Traveled up through Mitchel Creek to around 6100' before skiing into Green Apple Creek down to around 5400'.
It was snowing heavily and we found very saturated snow from overnight rain covered by a few inches of snow this morning below ~5500'. Above there, the snow was drier and much more wind affected. We observed rapid wind transport and some shooting cracks and firm, textured snow on small wind features.
I dug a pit on a SE facing slope around 5700' (photos attached). A thick and obvious rain crust is visible around 55cm below the surface (formed 12/20-21). A thin melt-freeze crust is visible just above that (formed 12/24).
Approximate 50cms of snow sits above this crust combo. This snow is moist and relatively uniform. It is well bonded to the rain and melt-freeze crust at this elevation.
I found 2 weak layers in the upper snowpack:
10cms below the surface is a soft wet layer of snow formed during a period of rain and mixed precip the night of 1/3/21. This seemed to be the most active layer both in column tests (CTE 6-8 taps) and in travel tests today.
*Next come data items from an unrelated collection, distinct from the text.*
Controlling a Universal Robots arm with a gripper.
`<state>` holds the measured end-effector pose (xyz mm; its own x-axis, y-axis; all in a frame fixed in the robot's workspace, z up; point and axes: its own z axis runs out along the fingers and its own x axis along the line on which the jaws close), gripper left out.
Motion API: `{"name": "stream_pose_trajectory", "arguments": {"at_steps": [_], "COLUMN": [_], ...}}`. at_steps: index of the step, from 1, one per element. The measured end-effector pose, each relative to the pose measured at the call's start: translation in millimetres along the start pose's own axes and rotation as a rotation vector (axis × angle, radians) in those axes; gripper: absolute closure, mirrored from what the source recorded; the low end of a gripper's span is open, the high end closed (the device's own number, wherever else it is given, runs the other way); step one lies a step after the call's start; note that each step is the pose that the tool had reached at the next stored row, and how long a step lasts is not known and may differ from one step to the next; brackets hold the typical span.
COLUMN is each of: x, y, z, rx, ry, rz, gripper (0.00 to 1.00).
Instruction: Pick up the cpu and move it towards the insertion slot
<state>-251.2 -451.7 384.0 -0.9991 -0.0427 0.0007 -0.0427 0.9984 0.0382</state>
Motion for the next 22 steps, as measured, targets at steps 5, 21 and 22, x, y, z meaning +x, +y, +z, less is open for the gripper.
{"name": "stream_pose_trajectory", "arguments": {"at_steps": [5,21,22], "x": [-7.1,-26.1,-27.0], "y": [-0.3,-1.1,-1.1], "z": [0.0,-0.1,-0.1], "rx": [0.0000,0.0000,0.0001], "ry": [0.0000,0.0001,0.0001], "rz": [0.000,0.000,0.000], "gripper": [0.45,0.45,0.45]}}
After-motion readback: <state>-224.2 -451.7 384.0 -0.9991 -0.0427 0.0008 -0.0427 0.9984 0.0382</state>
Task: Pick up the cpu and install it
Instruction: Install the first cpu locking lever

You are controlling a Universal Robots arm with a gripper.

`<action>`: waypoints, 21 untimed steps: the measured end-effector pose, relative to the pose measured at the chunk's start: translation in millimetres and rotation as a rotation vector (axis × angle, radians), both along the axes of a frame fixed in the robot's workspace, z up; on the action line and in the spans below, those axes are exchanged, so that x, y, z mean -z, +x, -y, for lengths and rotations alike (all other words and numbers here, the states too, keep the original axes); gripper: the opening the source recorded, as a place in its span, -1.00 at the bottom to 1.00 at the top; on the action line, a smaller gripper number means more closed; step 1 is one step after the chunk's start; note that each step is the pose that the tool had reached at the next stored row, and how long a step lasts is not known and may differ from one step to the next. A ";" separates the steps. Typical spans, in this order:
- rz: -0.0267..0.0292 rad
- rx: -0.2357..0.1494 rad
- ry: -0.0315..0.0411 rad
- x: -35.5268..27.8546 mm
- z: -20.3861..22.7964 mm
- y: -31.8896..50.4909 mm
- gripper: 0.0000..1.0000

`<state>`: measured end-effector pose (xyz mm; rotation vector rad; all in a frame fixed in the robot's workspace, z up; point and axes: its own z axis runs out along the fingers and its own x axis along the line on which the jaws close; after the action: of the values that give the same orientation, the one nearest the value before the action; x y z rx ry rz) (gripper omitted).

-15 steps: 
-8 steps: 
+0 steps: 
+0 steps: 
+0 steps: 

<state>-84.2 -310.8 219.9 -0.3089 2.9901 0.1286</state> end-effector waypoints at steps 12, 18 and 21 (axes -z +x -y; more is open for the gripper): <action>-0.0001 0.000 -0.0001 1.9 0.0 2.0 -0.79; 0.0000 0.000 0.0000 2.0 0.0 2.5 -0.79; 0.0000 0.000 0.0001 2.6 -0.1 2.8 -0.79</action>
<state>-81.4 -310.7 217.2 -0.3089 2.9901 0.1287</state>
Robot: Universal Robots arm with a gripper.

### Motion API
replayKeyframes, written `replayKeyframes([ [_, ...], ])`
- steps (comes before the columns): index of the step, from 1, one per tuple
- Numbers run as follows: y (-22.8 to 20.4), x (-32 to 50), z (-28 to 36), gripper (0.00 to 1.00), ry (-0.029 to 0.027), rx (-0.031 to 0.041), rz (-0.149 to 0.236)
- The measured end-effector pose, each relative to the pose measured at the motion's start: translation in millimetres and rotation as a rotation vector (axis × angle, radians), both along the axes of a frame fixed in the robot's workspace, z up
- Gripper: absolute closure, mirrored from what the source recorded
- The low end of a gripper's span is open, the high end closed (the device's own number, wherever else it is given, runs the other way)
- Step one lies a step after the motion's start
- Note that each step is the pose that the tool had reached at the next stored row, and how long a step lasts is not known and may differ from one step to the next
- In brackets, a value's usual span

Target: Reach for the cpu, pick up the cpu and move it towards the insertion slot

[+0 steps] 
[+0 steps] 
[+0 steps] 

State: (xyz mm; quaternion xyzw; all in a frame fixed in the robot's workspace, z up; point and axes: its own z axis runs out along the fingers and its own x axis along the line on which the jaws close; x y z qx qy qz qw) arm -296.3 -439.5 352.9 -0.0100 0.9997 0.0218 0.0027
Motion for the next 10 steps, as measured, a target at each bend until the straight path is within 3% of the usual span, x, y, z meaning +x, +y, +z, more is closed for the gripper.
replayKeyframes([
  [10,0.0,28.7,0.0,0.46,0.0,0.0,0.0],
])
However, it is wet and will likely heal quickly.
Around 30cms below the surface was a midstorm weak layer that is not visible or discernable in a hand hardness profile. This layer produced consistent CTH results (27-30 taps) with Resistant Planar (Q2) failures.
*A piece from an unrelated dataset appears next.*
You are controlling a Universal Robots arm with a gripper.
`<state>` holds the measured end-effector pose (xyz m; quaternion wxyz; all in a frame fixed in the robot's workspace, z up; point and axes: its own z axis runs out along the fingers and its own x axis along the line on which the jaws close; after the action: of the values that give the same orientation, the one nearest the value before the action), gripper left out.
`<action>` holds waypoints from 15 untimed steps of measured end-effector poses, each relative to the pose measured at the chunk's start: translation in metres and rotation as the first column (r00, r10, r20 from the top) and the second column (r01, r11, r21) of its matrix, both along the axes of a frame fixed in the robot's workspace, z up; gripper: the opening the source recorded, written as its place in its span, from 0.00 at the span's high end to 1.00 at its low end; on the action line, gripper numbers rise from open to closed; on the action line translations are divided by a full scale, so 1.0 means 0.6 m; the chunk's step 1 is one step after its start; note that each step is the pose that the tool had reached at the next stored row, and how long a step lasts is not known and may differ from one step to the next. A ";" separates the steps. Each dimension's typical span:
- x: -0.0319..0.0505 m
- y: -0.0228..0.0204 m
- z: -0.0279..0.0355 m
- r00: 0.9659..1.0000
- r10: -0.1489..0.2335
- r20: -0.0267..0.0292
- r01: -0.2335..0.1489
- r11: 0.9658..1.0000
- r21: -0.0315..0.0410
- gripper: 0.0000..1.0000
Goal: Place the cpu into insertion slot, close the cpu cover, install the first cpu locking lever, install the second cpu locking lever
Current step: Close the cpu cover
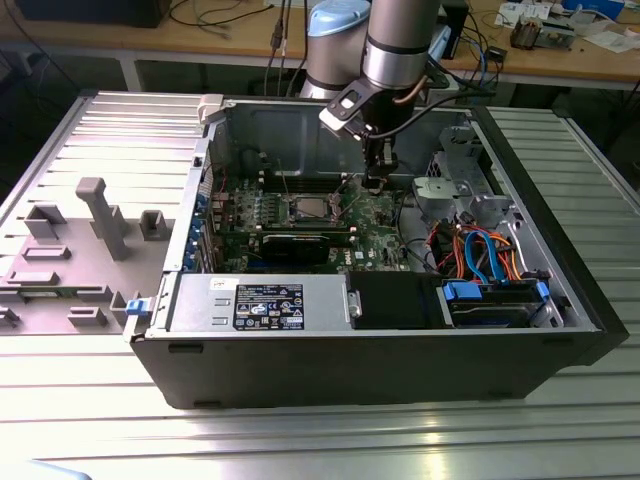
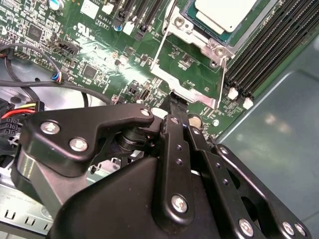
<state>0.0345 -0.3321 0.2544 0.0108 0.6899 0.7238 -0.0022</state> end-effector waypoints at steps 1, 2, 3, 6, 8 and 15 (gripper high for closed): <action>0.000 0.0000 0.000 1.000 0.000 0.000 0.000 1.000 0.000 0.89; -0.001 0.0000 0.000 1.000 0.000 0.000 0.000 1.000 0.000 0.89; -0.001 0.0000 0.000 1.000 0.000 0.000 0.000 1.000 0.000 0.89; -0.002 0.0000 0.000 1.000 0.000 0.000 0.000 1.000 0.000 0.89; -0.003 0.0000 0.000 1.000 0.000 0.000 0.000 1.000 0.000 0.89; -0.009 0.0000 0.000 1.000 0.000 0.000 0.000 1.000 0.000 0.89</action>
<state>0.0292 -0.3321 0.2544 0.0108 0.6899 0.7238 -0.0022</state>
Both of these layers failed to propagate in extended column tests.
I believe the layer around 30 cms is the same layer found on Newton Ridge on the 3rd, though it showed a propensity to propagate there.
https://nwac.us/public-obs/20210103_newton-canyon-pea-gravel-ridge/
The crust combo down ~50cm in this case also produced different results elsewhere in the zone yesterday.